- [Task statement]: What's needed is the listing below, repeated word for word with no pictures.

- [The data]:
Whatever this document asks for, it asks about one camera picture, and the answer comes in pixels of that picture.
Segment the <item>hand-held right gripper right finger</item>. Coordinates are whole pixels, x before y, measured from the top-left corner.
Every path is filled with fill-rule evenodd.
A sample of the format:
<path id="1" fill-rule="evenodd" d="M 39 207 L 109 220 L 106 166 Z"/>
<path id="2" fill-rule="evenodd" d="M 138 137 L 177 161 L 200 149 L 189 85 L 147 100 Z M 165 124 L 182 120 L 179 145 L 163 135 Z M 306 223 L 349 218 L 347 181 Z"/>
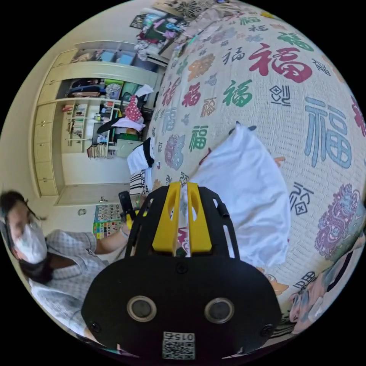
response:
<path id="1" fill-rule="evenodd" d="M 212 244 L 199 187 L 196 183 L 187 184 L 187 197 L 190 254 L 209 254 Z"/>

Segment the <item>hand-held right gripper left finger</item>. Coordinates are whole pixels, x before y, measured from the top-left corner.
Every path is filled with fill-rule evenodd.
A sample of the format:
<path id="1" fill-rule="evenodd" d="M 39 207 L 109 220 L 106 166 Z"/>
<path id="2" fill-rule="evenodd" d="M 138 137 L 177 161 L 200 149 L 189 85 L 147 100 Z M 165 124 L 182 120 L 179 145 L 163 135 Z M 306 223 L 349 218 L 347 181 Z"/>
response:
<path id="1" fill-rule="evenodd" d="M 153 193 L 152 209 L 157 212 L 158 222 L 152 247 L 156 252 L 175 255 L 178 244 L 181 185 L 179 182 L 172 182 Z"/>

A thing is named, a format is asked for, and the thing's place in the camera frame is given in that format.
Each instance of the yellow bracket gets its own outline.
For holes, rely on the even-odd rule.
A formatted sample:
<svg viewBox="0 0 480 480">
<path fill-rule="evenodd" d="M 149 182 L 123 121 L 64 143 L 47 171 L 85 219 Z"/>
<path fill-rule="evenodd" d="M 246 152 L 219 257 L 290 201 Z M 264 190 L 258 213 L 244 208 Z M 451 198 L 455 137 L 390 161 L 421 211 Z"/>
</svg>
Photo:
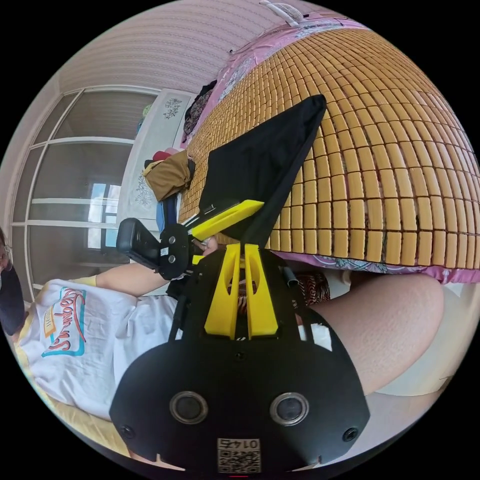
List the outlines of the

- [Answer section]:
Whatever this document asks for, it asks about one camera picture, and the answer comes in pixels of that picture.
Segment the <item>hand-held right gripper right finger</item>. Coordinates are whole pixels, x before y, measured from the top-left corner.
Every path is filled with fill-rule evenodd.
A sample of the format:
<path id="1" fill-rule="evenodd" d="M 39 207 L 109 220 L 106 166 Z"/>
<path id="2" fill-rule="evenodd" d="M 138 137 L 177 161 L 200 149 L 189 85 L 147 100 Z M 165 124 L 182 120 L 179 145 L 163 135 Z M 306 223 L 349 218 L 347 181 Z"/>
response:
<path id="1" fill-rule="evenodd" d="M 212 244 L 199 187 L 196 183 L 187 184 L 187 197 L 190 254 L 209 254 Z"/>

Segment the <item>hand-held right gripper left finger</item>. Coordinates are whole pixels, x before y, measured from the top-left corner.
Every path is filled with fill-rule evenodd.
A sample of the format:
<path id="1" fill-rule="evenodd" d="M 39 207 L 109 220 L 106 166 Z"/>
<path id="2" fill-rule="evenodd" d="M 138 137 L 177 161 L 200 149 L 189 85 L 147 100 Z M 165 124 L 182 120 L 179 145 L 163 135 Z M 306 223 L 349 218 L 347 181 Z"/>
response:
<path id="1" fill-rule="evenodd" d="M 153 193 L 152 209 L 157 212 L 158 222 L 152 247 L 156 252 L 175 255 L 178 244 L 181 185 L 179 182 L 172 182 Z"/>

A thing is named, a format is asked for, and the thing's place in the camera frame is given in that format.
Each instance of the yellow bracket gets its own outline.
For holes, rely on the even-odd rule.
A formatted sample:
<svg viewBox="0 0 480 480">
<path fill-rule="evenodd" d="M 149 182 L 123 121 L 64 143 L 47 171 L 85 219 Z"/>
<path fill-rule="evenodd" d="M 246 152 L 219 257 L 290 201 Z M 264 190 L 258 213 L 244 208 Z M 451 198 L 455 137 L 390 161 L 421 211 Z"/>
</svg>
Photo:
List the outlines of the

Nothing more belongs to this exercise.